En el mismo artículo también se puede leer otro de los autoengaños en los que caen los inspectores. Me refiero al CAP. Escuchemos lo que dice la autora del artículo mencionado: “També feia falta una formació psicopedagógica sistematitzada per als professors d'Ensenyament Secundari que impartien docencia als instituts de BUP i d'EP. Aquest col-lectiu d'ensenyants, en molts casos, ha fet el pas directament de la universitat on ha pogut adquirir una bona formació académica, al treball de l’aula. El fet de tractar amb adolescents comporta el coneixement d'aquesta etapa del creixement des de tots els angles possibles. En aquest sentit es van orientar els cursos per a l’obtenció del Certificat d'Aptitud Pedagógica, el CAP, amb la intenció d'informar i aprofundir en eIs aspectes definidors de l'etapa adolescent i la finalitat de respondre des de l'escola amb recursos educatius i didáctics eficaços”. Pues bien, para no alargarnos más, basta decir que quien haya realizado el CAP sabe perfectamente que no se cumple nada de eso y que es una simple tomadura de pelo. Quien lea mis palabras y calcule mis años, pensará que lo que digo es cosa del pasado. Pero resulta que un sobrino mío hizo el CAP hace sólo unos años y me confesó que tanto él como todos sus compañeros sintieron vergüenza ajena ante sus profesores y experimentaron una absurda pérdida de tiempo.

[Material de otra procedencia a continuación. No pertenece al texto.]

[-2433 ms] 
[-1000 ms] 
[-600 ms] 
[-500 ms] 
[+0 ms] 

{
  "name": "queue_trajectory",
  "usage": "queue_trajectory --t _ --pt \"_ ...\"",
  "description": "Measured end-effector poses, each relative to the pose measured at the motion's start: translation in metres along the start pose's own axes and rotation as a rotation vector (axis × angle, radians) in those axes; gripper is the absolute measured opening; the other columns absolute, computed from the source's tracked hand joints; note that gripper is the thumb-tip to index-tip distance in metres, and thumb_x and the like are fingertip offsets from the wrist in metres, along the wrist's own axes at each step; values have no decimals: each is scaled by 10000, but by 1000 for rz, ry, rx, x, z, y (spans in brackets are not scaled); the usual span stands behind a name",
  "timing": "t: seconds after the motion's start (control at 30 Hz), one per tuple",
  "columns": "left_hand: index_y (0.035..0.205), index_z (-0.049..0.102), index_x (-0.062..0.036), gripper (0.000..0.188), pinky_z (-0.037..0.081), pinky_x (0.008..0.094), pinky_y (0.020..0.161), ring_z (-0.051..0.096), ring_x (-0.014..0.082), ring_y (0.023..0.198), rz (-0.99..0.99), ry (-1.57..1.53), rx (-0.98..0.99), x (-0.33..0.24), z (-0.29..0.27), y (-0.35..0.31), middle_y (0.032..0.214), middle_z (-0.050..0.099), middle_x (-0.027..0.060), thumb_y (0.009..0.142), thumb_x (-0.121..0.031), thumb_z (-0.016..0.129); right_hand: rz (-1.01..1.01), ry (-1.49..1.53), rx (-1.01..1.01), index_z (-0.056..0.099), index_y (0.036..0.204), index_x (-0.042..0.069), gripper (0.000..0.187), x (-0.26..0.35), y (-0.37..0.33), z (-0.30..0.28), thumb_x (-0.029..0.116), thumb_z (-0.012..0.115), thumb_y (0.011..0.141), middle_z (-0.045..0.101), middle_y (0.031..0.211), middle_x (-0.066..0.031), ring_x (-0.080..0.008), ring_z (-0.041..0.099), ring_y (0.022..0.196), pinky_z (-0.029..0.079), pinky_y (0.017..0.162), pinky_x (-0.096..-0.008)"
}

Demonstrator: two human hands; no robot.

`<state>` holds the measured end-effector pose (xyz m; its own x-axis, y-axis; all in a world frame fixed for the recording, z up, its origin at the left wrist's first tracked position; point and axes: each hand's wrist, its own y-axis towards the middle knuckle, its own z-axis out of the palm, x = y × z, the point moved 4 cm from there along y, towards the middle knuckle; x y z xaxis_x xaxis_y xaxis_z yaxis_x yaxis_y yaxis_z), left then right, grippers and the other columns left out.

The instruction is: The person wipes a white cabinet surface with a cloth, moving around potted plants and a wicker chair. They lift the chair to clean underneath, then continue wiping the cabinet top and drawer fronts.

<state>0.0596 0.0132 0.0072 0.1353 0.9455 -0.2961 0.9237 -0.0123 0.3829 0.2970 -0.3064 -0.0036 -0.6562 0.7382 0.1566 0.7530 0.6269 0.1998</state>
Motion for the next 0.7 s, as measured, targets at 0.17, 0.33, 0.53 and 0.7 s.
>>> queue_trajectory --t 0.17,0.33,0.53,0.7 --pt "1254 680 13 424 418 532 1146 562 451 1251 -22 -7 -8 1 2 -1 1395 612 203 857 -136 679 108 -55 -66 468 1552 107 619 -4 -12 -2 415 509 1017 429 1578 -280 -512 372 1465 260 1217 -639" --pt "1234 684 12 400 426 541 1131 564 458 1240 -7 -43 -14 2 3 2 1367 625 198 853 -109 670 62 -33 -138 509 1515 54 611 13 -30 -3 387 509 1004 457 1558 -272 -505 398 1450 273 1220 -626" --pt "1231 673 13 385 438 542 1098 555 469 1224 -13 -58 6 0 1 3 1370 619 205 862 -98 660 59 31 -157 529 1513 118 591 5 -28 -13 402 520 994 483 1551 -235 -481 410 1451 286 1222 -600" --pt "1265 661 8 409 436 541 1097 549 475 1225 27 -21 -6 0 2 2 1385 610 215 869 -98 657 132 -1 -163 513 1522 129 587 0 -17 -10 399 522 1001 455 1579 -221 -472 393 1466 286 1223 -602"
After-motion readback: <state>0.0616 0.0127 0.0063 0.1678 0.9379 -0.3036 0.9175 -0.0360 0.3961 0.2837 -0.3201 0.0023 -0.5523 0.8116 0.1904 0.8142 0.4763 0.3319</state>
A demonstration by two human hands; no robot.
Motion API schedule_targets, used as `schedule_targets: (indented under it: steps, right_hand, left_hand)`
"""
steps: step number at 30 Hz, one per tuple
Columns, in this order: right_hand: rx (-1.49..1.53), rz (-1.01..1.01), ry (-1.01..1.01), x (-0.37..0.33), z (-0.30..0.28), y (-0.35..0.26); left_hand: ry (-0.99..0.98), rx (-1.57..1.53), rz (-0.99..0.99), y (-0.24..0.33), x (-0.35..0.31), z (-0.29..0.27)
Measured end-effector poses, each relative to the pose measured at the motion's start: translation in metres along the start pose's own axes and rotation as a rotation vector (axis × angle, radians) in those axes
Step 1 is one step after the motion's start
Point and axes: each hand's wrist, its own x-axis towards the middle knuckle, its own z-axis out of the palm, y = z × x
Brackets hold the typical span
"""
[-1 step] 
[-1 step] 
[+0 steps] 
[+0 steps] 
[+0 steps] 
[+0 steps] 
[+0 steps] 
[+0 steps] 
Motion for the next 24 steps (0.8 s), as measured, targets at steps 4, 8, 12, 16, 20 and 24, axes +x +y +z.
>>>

En conclusión, ya que estamos en crisis y con un sistema educativo sometido a recortes, los actuales gobernantes podrían ahorrar algunos fondos públicos más suprimiendo el cuerpo de inspectores. Estoy convencido que nadie les echaría en falta. Pero como bien dice nuestro anónimo, si no lo hacen es porque son la clave del autoengaño del sistema educativo.